Phingbodhipakkiya worked with the March for Science organizers to make special Beyond Curie posters that could be freely downloaded and brought to a rally or protest.

In partnership with Outside, Phingbodhipakkiya developed five portraits specifically focused on women whose work focused on health and the environment.

Phingbodhipakkiya presented some of the Beyond Curie portraits at TEDWomen 2017, where she said the project was "about finding your heroes" and shared stories of female scientists who only learned about some of the historical figures of the series after encountering Beyond Curie.

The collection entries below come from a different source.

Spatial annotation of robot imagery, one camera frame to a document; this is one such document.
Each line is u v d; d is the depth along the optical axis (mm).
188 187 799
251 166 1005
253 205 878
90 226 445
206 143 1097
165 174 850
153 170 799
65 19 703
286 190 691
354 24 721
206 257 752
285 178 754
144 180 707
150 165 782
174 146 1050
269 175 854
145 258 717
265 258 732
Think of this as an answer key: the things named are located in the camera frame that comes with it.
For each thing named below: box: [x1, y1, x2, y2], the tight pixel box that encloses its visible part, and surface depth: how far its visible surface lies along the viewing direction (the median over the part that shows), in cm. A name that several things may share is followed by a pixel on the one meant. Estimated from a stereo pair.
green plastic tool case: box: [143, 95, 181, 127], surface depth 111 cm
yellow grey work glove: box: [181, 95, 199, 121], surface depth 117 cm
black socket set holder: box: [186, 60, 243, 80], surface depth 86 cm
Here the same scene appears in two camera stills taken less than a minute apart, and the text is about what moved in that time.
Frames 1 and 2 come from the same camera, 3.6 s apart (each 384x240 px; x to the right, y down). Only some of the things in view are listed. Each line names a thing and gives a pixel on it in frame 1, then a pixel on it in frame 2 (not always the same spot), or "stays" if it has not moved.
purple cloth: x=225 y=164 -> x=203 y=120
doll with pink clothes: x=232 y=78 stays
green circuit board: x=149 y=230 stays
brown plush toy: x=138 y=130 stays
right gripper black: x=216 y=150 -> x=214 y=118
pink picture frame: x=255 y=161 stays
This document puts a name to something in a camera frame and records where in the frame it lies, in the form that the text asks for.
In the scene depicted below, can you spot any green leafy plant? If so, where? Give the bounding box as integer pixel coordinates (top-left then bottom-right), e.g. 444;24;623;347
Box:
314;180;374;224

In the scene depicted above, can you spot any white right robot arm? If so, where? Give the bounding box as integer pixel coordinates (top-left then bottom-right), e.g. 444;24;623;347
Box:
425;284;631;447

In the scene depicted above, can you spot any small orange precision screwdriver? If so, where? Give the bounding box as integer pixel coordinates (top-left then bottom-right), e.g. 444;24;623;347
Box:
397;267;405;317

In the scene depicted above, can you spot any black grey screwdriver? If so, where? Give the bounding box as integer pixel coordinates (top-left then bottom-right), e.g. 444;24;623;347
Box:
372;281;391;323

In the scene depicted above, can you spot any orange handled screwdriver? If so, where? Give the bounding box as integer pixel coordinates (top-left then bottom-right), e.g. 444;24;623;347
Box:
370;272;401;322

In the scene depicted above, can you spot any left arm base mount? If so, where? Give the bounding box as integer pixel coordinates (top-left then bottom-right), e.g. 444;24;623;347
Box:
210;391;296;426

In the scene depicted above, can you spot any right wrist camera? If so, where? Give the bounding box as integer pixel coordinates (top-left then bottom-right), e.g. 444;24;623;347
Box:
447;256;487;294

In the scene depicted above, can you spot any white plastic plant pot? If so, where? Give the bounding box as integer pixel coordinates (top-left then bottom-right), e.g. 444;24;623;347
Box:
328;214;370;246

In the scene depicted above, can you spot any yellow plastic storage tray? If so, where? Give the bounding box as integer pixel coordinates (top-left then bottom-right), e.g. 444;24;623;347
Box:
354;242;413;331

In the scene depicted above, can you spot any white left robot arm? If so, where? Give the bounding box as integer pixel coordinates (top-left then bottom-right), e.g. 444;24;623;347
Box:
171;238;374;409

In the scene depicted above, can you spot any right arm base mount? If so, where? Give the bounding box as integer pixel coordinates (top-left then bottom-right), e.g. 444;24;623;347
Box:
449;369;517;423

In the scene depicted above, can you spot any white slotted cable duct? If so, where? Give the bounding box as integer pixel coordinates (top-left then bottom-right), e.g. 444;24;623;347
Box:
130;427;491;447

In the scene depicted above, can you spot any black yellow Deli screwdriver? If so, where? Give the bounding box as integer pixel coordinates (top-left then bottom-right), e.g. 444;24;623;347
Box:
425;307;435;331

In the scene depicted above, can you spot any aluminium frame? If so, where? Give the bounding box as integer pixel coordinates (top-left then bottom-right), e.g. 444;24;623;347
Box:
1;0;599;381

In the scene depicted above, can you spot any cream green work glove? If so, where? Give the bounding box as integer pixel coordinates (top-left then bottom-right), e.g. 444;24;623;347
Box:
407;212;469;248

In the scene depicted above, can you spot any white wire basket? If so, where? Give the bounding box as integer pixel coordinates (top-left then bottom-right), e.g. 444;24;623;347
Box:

In September and November 2018, the Beyond Curie posters were displayed in a highway tunnel in Breda, Netherlands by 3 Second Gallery.

Featured women 
As of December 2018, the women featured in the series are:
 Lise Meitner
 Katherine Johnson
 Chien-Shiung Wu
 Margaret Ann Bulkley
 Ada Lovelace
 Mae Jemison
 Rita Levi-Montalcini
 Barbara McClintock
 Maryam Mirzakhani
 Rosalyn Sussman Yalow
 Françoise Barré-Sinoussi
 Carol Greider
 Elizabeth Blackburn
 Grace Hopper
 May-Britt Moser
 Linda Buck
 Youyou Tu
 Rosalind Franklin
 Jocelyn Bell Burnell
 Christiane Nüsslein-Volhard
 Vera Rubin
 Ada Yonath
 Sylvia Earle
 Rachel Carson
 Gertrude B. Elion
 Mary Golda Ross
 Irène Joliot-Curie
 Dorothy Crowfoot Hodgkin
 Farida Bedwei
 Lisa Ng
 Mildred Dresselhaus
 Maria Goeppert-Mayer
 Valerie Thomas
 Helen Rodriguez-Trias
 Esther Lederberg
 Inez Fung
 Florence Bascom
 Dijanna Figueroa
 Kalpana Chawla
 Rose E. Frisch
 Frances Arnold
 Donna Strickland

Augmented reality 
In additional to graphic illustration, Phingbodhipakkiya worked with technologists at NC State to develop 3D augmented reality animations for a number of the women, including McClintock, Greider, Blackburn, Joliot-Curie, Johnson, Buck, Ng, Jemison, Mirzakhani, Franklin, Rubin, Dresselhaus, Goeppert-Mayer, Tu, Yalow. The augmented reality animations can be seen using a free mobile app called "Beyond Curie" available on Google Play and App Store.

Recognition 
Beyond Curie has won several awards, including 1st Place in Multimedia / Interactive Media in the 2017 International Design Awards and the Red Dot 2017 design award.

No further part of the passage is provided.